Il TAR del Lazio si è pronunciato e la risposta è stata negativa: non si possono e non si potranno videosorvegliare gli autisti durante il lavoro quotidiano. Questo a meno di specifiche esigenze dettate da situazioni di lavoro particolari.

Si tratta di una decisione che scrive la parola "fine" sulla questione, dopo alcuni mesi di dibattito a riguardo e durante i quali si erano espressi in merito diversi Organi dedicati.

Come è andata

La questione è stata portata davanti al TAR, Tribunale Amministrativo Regionale, della Regione Lazio da un'azienda di trasporti conto terzi nell'ambito di un ricorso contro l'Ispettorato Nazionale del Lavoro (INL), che aveva rigettato la richiesta di autorizzazione a installare delle videocamere sui camion presentata dall'impresa stessa.
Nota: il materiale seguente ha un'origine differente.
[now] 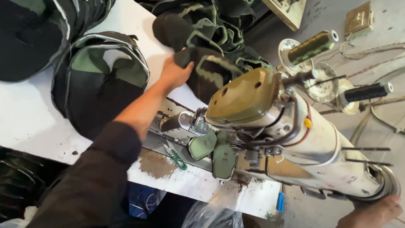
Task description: The recorder is stitching various components of footwear using an industrial sewing machine.
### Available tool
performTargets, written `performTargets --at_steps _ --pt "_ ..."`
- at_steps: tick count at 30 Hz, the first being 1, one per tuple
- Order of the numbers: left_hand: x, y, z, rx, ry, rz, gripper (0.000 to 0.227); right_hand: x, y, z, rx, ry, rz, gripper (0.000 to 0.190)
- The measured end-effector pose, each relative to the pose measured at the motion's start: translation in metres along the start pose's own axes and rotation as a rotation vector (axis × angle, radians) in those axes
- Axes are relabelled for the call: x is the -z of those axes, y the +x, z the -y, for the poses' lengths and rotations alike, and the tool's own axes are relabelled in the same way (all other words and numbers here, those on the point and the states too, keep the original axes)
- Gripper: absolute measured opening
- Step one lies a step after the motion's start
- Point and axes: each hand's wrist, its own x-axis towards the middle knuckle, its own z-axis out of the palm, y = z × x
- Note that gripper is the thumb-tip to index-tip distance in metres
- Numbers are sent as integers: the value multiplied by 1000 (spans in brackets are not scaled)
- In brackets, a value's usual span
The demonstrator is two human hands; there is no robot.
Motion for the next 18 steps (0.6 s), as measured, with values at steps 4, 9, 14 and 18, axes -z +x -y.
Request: performTargets --at_steps 4,9,14,18 --pt "36 -66 -8 -80 187 -8 55 20 -50 71 -47 -56 3 26" --pt "70 -130 -27 -19 18 -161 68 -3 -143 180 -135 611 571 38" --pt "101 -168 -43 1 -90 -120 56 -85 -192 202 83 208 930 59" --pt "147 -230 -62 161 -259 -17 45 -84 -183 218 5 127 1100 55"
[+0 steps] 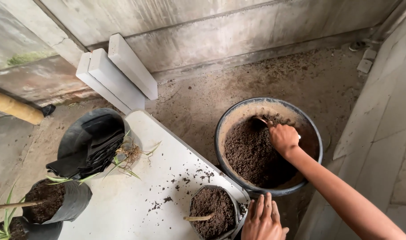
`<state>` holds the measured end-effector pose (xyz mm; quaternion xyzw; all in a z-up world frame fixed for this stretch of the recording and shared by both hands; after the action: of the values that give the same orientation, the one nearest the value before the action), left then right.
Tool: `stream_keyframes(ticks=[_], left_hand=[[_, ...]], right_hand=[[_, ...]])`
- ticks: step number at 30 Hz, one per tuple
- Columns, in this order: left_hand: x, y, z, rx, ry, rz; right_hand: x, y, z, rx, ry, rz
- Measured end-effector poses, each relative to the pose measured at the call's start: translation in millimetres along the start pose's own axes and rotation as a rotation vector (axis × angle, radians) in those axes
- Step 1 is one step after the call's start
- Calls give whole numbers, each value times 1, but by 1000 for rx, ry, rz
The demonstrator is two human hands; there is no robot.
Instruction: Filling small plastic pots with soil using a scoop and planting plant cuttings into the pots.
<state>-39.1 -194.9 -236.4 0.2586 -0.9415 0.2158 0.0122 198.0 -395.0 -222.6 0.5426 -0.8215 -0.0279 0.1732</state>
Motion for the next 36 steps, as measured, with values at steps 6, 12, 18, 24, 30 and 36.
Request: stream_keyframes(ticks=[6, 12, 18, 24, 30, 36], left_hand=[[5, -8, 22, -78, 63, -29], [12, -15, 13, 30, 0, -96], [14, -20, 5, 19, 40, -144], [16, -21, -5, -147, 69, -175], [11, -17, 14, -70, 106, -183], [8, -23, -21, -137, 199, -177]], right_hand=[[0, 19, -18, 29, 64, -129], [-2, 22, -16, 160, -129, -158], [21, 23, -21, 263, 13, 85], [16, 16, 6, 103, 36, 110], [24, 38, -41, 216, -37, 152], [34, 44, -38, 228, -192, 256]])
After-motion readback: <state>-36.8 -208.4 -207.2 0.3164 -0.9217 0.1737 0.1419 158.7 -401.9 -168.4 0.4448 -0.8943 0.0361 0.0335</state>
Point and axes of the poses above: each hand's wrist, its own y-axis away from the middle knuckle, its own z-axis out of the palm, x = y × z, the point moved 1 cm from there along -y, towards the middle knuckle, and after that the axes turned 14 degrees about z, right-handed, at the moved point
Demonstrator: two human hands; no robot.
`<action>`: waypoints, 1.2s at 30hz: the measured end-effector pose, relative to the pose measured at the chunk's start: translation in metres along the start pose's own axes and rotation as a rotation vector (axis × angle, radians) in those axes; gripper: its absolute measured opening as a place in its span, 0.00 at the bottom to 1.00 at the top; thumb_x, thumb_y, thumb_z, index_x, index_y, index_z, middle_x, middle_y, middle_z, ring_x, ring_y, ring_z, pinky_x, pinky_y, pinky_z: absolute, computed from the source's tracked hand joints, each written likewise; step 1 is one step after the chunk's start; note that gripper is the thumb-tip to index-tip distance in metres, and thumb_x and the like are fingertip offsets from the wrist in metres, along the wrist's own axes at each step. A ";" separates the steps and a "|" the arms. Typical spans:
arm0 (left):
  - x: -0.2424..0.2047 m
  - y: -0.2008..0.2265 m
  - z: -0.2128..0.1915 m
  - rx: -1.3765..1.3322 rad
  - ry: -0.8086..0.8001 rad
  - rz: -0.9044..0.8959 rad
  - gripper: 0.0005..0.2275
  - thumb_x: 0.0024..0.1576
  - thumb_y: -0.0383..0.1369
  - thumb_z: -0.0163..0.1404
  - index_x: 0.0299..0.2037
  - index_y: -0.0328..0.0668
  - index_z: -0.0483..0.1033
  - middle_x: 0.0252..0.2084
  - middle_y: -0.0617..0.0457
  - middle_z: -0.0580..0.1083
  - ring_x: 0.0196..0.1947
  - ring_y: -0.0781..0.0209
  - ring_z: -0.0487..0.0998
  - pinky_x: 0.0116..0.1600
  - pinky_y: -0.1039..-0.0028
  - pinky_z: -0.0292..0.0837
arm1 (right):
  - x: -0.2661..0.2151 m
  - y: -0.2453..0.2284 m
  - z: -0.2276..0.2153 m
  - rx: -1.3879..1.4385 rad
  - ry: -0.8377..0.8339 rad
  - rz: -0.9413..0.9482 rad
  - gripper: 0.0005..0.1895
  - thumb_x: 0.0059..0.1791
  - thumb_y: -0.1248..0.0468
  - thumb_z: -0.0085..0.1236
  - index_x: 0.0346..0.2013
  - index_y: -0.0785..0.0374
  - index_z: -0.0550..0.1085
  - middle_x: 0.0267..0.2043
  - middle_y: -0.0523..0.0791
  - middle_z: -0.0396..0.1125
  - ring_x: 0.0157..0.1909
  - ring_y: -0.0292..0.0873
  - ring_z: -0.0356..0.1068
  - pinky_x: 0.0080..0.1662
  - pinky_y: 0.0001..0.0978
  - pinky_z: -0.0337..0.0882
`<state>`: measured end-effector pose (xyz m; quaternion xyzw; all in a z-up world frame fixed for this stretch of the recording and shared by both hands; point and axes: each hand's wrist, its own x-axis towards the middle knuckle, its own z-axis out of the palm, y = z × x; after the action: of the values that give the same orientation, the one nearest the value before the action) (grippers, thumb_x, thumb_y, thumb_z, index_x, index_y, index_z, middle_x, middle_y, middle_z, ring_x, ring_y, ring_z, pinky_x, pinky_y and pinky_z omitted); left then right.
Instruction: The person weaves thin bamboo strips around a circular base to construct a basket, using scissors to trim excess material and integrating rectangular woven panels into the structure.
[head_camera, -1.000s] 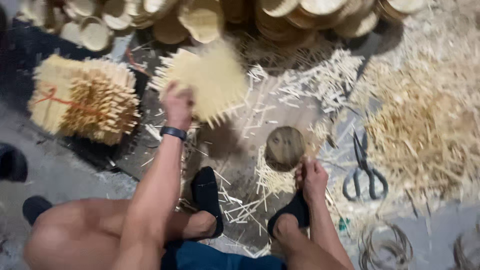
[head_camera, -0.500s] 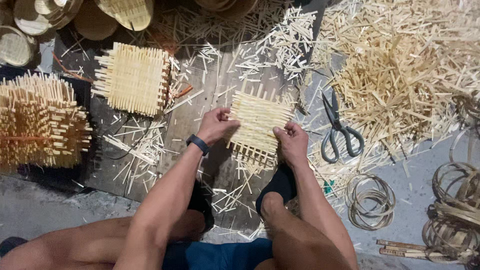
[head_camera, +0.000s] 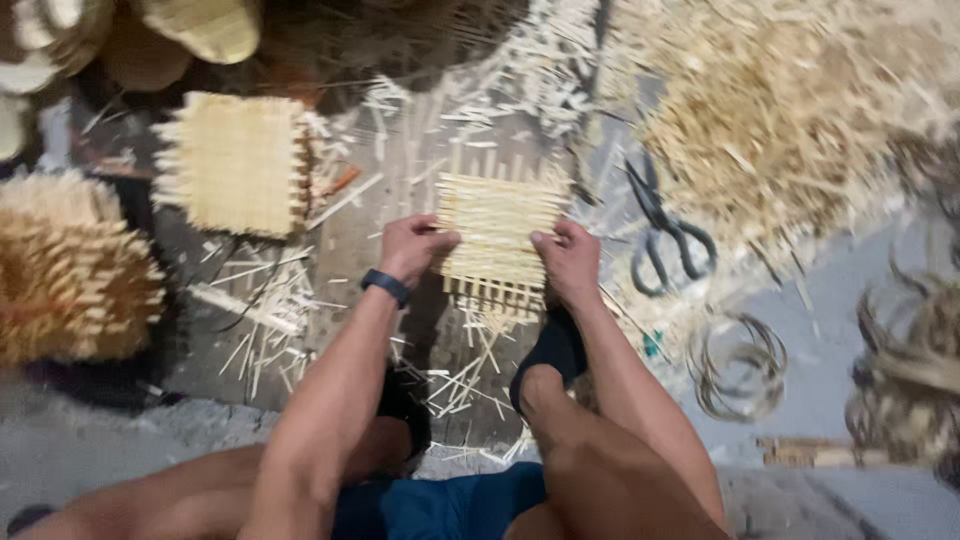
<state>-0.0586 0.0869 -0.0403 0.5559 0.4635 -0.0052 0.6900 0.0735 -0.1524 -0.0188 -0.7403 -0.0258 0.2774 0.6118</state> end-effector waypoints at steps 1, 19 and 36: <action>0.001 -0.001 -0.002 0.032 -0.010 -0.006 0.18 0.45 0.25 0.67 0.46 0.29 0.80 0.34 0.50 0.80 0.30 0.66 0.80 0.36 0.76 0.78 | -0.001 0.003 -0.001 -0.015 -0.003 -0.025 0.16 0.48 0.68 0.65 0.48 0.72 0.74 0.41 0.45 0.75 0.41 0.33 0.74 0.43 0.25 0.76; -0.019 0.048 -0.041 0.007 0.194 0.138 0.27 0.57 0.30 0.65 0.63 0.36 0.64 0.47 0.51 0.72 0.42 0.62 0.79 0.41 0.73 0.80 | -0.155 0.078 -0.327 -0.831 0.818 0.465 0.15 0.41 0.57 0.70 0.34 0.65 0.79 0.37 0.55 0.73 0.42 0.55 0.74 0.47 0.45 0.72; -0.182 0.200 0.146 -0.071 -0.707 -0.236 0.35 0.61 0.72 0.32 0.19 0.51 0.65 0.13 0.65 0.61 0.12 0.72 0.62 0.16 0.82 0.58 | -0.107 -0.238 -0.103 -0.860 -0.233 -1.192 0.11 0.51 0.64 0.60 0.48 0.61 0.75 0.43 0.45 0.69 0.47 0.47 0.73 0.43 0.37 0.76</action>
<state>0.0351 -0.0421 0.2223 0.4382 0.2573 -0.2600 0.8210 0.1004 -0.2247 0.2510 -0.7406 -0.5941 -0.0596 0.3082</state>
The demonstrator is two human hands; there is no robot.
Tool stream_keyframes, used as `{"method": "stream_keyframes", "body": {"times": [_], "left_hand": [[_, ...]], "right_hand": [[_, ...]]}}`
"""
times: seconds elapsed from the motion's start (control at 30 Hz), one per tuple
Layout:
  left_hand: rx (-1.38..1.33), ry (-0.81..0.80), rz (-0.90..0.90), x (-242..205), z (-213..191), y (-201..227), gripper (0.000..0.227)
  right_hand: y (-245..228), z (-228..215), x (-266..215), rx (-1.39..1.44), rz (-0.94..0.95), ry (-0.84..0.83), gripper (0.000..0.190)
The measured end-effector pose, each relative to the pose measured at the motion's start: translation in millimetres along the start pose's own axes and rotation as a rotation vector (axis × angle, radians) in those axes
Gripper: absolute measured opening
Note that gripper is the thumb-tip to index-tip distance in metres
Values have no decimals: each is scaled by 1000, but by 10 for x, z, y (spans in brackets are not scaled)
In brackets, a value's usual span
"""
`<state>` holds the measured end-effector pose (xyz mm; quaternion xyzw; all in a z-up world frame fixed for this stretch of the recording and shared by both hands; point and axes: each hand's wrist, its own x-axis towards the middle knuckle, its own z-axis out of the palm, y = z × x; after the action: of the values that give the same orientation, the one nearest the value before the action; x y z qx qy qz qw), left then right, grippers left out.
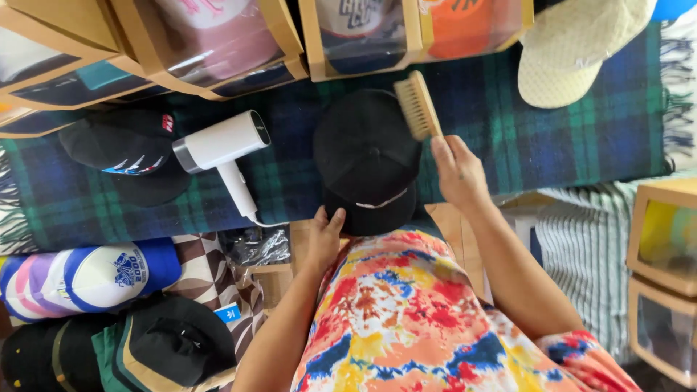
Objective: Brushing and steaming a black baseball cap to clean and reshape it.
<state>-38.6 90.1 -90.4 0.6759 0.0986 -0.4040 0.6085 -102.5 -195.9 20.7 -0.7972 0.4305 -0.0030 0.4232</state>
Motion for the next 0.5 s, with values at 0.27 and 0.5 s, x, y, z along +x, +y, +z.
{"method": "stream_keyframes", "body": {"times": [0.27,0.5], "left_hand": [[662,296,-121,-638,67,1076,50],[-67,-209,460,-928,742,1720,32]], "right_hand": [[200,-30,141,270,170,30,22],[-728,164,-683,-93,-788,-16,14]]}}
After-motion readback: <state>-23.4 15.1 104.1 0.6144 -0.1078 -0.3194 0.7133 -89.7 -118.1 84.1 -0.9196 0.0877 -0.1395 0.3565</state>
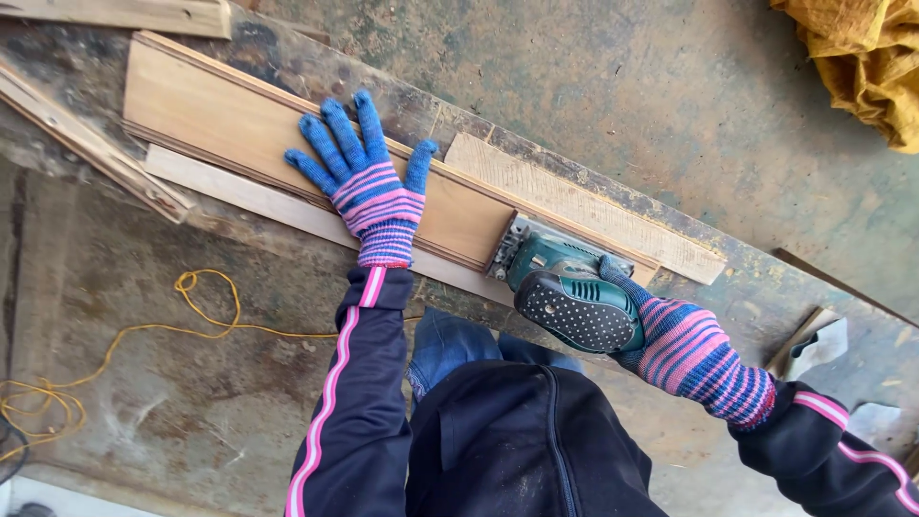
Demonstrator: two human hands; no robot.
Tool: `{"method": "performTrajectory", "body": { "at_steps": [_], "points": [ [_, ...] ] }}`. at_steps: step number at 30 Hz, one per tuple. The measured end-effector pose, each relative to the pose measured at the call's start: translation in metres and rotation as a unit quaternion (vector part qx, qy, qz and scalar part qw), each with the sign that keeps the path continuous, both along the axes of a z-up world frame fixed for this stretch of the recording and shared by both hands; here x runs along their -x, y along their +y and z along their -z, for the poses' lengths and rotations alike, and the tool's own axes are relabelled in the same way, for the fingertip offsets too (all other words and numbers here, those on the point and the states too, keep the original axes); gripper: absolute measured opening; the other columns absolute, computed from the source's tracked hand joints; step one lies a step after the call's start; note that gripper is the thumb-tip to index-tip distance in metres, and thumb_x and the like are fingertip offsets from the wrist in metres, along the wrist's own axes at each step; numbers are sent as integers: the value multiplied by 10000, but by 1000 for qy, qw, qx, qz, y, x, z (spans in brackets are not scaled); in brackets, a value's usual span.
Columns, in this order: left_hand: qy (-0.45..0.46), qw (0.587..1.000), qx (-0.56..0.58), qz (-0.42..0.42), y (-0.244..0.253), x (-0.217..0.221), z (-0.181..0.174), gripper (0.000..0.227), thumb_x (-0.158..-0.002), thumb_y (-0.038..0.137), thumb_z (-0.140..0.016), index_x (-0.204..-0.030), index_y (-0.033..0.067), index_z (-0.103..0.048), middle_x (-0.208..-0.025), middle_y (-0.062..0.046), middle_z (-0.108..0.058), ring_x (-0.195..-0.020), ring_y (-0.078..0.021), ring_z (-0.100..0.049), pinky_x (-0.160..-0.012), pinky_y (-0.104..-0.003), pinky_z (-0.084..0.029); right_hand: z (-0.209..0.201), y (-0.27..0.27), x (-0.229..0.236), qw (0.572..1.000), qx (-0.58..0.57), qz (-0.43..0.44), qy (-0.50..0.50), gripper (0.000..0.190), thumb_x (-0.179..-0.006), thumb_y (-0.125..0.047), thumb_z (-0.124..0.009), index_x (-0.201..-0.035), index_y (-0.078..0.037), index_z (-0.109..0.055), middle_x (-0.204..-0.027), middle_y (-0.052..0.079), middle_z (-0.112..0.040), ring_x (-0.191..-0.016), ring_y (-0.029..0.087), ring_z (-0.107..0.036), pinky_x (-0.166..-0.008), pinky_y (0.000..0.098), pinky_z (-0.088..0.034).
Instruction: The recorder is sanding a wooden board, first manually using a piece of sandpaper and then using an electric orbital sander.
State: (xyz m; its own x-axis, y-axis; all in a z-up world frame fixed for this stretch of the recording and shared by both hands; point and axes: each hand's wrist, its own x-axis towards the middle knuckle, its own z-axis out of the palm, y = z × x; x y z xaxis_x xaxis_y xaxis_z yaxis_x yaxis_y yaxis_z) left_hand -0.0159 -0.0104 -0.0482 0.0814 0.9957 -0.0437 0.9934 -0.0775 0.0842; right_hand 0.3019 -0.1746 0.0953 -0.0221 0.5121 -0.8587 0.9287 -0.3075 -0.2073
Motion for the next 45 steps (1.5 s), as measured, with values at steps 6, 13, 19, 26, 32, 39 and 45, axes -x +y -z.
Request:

La finalità del monitoraggio non sarebbe stata quella di controllare la qualità del lavoro svolto, bensì di sincerarsi che le operazioni di scarico avvenissero correttamente, ed era motivato da un'espressa richiesta da parte del committente terzo del trasporto, un'azienda petrolifera.

L'azionamento del sistema sarebbe dovuto avvenire a distanza direttamente dall'autista, che però non sarebbe stato titolare dei dati raccolti. Per questo, dunque, si sarebbero verificati alcuni problemi di privacy.

Rear Wiew Camera

Rear Wiew Camera

La conclusione

La sentenza del TAR non ha vietato in assoluto il monitoraggio dell'attività degli autisti, ma l'ha considerato ammissibile solo nel caso in cui ci siano specifiche esigenze o qualora i dati siano raccolti in maniera anonima e per fini statistici, come accade con uno dei tanti sistemi telematici per il monitoraggio delle flotte.

Così recita il testo del Tribunale in cui si motiva la sentenza:

"la titolarità e la responsabilità del trattamento dei dati acquisiti attraverso i predetti impianti fanno capo a soggetti diversi dal datore di lavoro con la conseguenza che sono disattese le finalità per le quali la installazione degli impianti audiovisivi può essere autorizzata”

In sostanza, significa che l'azienda non può registrare informazioni al fine di cederle a soggetti terzi, nemmeno se sono i committenti.